Bitcoin may be with us for a while’: Nobel winning economist Shiller corrects his stand
Nobel Prize winner economist Robert Shiller, who, in the past, has regarded bitcoin as a representative of whole cryptocurrency market as a bubble, seems to be going through a change of heart.
Talking to CNBC, the economist who correctly predicted the housing crisis in the US suggested that cryptocurrency was more a psychological experiment than an instrument of serious investment.
"I'm interested in bitcoin as a sort of bubble. It doesn't mean that it will disappear, that it'll burst forever. It may be with us for a while," Shiller, professor of economics at Yale University, said on Thursday.
"To me, it's interesting as another example of faddish human behaviour. It's glamorous," he added.
Earlier, Shiller had completely denounced the cryptocurrency market and said that bitcoin was the best example of bubble happening currently.
“The best example right now is bitcoin. And I think that has to do with the motivating quality of the bitcoin story. And I’ve seen it in my students at Yale. You start talking about bitcoin and they’re excited! And I think, what’s so exciting? You have to think like humanities people.

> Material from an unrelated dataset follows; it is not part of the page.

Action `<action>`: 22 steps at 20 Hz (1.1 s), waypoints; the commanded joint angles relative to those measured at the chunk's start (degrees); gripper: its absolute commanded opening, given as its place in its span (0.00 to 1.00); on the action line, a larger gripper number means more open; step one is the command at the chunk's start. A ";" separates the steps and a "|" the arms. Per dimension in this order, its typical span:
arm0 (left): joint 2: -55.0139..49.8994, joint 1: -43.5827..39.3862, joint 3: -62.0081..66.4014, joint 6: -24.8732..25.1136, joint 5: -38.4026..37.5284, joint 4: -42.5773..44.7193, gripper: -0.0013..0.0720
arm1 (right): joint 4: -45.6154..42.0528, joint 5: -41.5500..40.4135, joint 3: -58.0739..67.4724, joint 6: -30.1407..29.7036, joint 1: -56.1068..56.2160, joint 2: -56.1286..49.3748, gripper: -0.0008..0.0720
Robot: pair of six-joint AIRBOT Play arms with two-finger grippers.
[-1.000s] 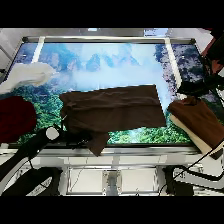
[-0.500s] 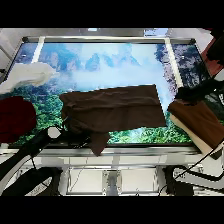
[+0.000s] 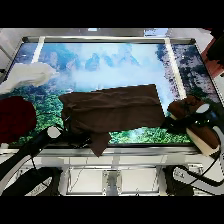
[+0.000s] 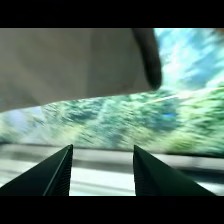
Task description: Fold the shirts.
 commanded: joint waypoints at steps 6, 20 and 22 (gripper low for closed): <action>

What is this bitcoin story?” he had said in September last year.
The writer of best-selling book Irrational Exuberance on market manias around the world then had said that bitcoin bubble will burst very much like the Tulip mania of the 17th century.
Tulip mania was the first recorded speculative bubble of the world when rates of Tulip bulbs in the Netherlands had climbed to astronomical heights only to collapse in a couple of months.
In last five days, the price of bitcoin has surged by over $1,000. At the time of writing this piece, it was trading at $8,018.45 with market cap standing at over $136 billion.